Department of Internal Medicine (R.P.P., H.v.T., E.K., T.J.V.), Erasmus University Medical Center, 3015 GE Rotterdam, The Netherlands; and Department of Intensive Care Medicine (P.J.W., G.V.d.B.), Catholic University of Leuven, B-3000 Leuven, Belgium

Address all correspondence and requests for reprints to: Greet Van den Berghe, M.D., Ph.D., Department of Intensive Care Medicine, Catholic University of Leuven, B-3000 Leuven, Belgium. E-mail: greta.vandenberghe{at}med.kuleuven.ac.be.

Introduction and Methods: Critical illness is associated with reduced TSH and thyroid hormone secretion, and with changes in peripheral thyroid hormone metabolism, resulting in low serum T3 and high rT3. In 451 critically ill patients who received intensive care for more than 5 d, serum thyroid parameters were determined on d 1, 5, 15, and last day (LD). All patients had been randomized for intensive or conventional insulin treatment. Seventy-one patients died, and postmortem liver and skeletal muscle biopsies were obtained from 50 of them for analysis of deiodinase (D1–3) activities.

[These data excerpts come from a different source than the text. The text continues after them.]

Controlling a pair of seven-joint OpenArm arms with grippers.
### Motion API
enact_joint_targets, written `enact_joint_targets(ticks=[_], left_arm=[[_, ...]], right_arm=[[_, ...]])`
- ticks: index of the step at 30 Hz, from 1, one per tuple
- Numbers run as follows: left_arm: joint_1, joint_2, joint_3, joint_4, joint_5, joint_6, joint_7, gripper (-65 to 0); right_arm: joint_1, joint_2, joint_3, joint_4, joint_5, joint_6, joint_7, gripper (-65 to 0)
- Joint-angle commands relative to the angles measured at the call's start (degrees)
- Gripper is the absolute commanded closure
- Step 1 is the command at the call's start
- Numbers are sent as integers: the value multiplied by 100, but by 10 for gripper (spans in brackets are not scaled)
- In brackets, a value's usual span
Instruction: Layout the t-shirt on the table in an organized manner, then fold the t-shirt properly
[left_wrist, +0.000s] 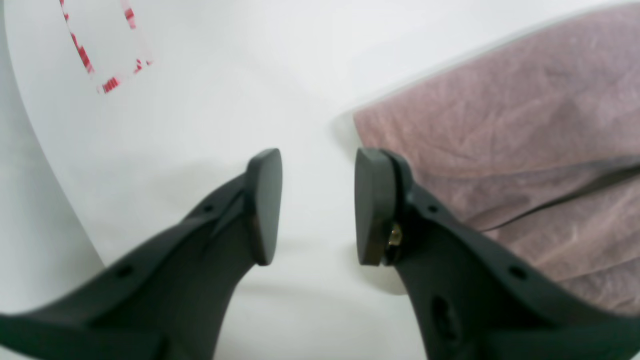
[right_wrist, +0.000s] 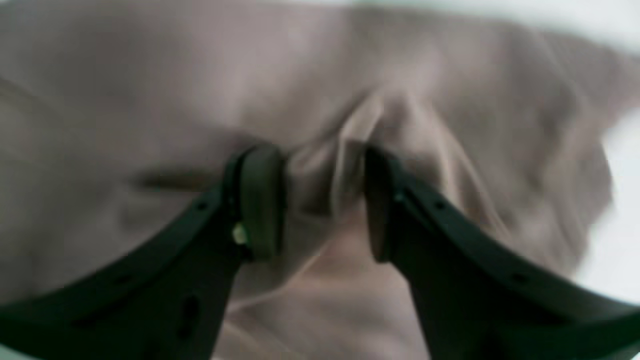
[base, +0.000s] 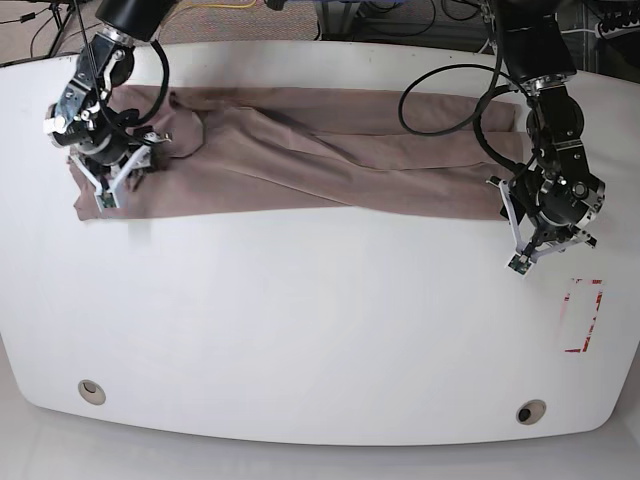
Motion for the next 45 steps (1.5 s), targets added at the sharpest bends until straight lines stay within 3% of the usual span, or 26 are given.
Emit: enact_joint_targets(ticks=[1, 7, 11, 17, 27, 39, 45], left_arm=[[-110, -43, -4, 91, -8, -3, -60, -228], [-119, -34, -4, 91, -8, -3, -60, -228], [-127, -34, -4, 91, -17, -3, -60, -228], [-127, -25, -4, 91, -17, -3, -60, -228], [-101, -34, 189, 117, -17, -3, -25, -228], [488, 89, 171, 91, -8, -3, -69, -228], [787, 89, 163, 91, 10, -3, -280, -228]], right_arm=[[-147, 202, 154, 125, 76, -5, 99, -227], [-525, 316, 585, 432, 76, -5, 72, -219], [-675, 290, 673, 1092, 85, -5, -227, -220], [-552, 9, 664, 1962, 85, -5, -657, -222], [-367, -35, 700, 1681, 14, -5, -789, -217], [-358, 141, 700, 274, 6, -5, 230, -216], [-270, 387, 708, -359, 6, -5, 608, -216]])
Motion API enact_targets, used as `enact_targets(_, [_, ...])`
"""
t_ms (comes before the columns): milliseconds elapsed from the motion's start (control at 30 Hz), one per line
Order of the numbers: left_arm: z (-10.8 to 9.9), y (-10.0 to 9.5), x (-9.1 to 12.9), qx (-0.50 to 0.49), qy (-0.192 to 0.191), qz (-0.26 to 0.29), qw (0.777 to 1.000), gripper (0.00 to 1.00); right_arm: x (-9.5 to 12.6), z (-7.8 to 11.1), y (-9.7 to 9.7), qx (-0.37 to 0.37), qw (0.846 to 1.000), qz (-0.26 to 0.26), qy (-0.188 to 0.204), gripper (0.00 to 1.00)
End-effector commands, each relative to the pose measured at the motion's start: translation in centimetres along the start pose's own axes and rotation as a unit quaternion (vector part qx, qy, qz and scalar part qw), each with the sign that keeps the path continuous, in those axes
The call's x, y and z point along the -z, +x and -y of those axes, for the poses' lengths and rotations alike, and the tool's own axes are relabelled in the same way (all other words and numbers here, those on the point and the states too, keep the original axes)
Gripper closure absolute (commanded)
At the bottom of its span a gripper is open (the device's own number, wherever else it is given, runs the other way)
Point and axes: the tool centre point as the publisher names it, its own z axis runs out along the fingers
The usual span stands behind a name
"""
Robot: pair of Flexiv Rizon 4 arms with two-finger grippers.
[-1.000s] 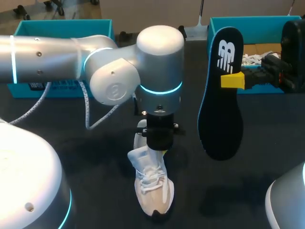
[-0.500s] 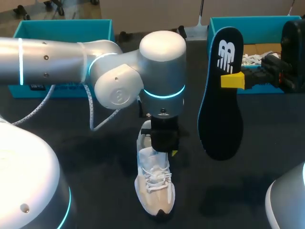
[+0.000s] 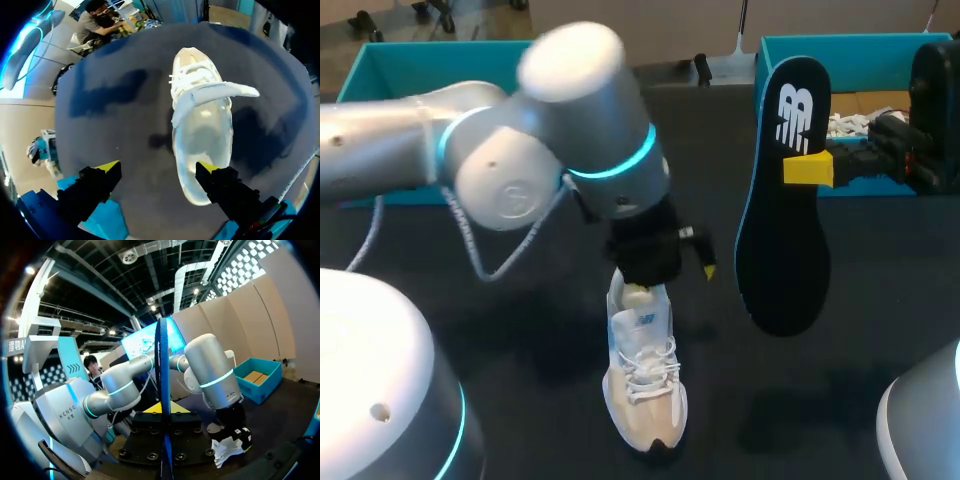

Results: Insulin treatment did not affect thyroid parameters. On d 1, rT3 was higher and T3/rT3 was lower in nonsurvivors as compared with survivors (P = 0.001). Odds ratio for survival of the highest vs. the lowest quartile was 0.3 for rT3 and 2.9 for T3/rT3. TSH, T4, and T3 were lower in nonsurvivors from d 5 until LD (P < 0.001). TSH, T4, T3, and T3/rT3 increased over time in survivors, but decreased or remained unaltered in nonsurvivors. Liver D1 activity was positively correlated with LD serum T3/rT3 (R = 0.83, P < 0.001) and negatively correlated with rT3 (R = –0.69, P < 0.001). Both liver and skeletal muscle D3 activity were positively correlated with LD serum rT3 (R = 0.32, P = 0.02 and R = 0.31, P = 0.03).

Conclusion: In critically ill patients who required more than 5 d of intensive care, rT3 and T3/rT3 were already prognostic for survival on d 1. On d 5, T4, T3, but also TSH levels are higher in patients who will survive. Serum rT3 and T3/rT3 were correlated with postmortem tissue deiodinase activities.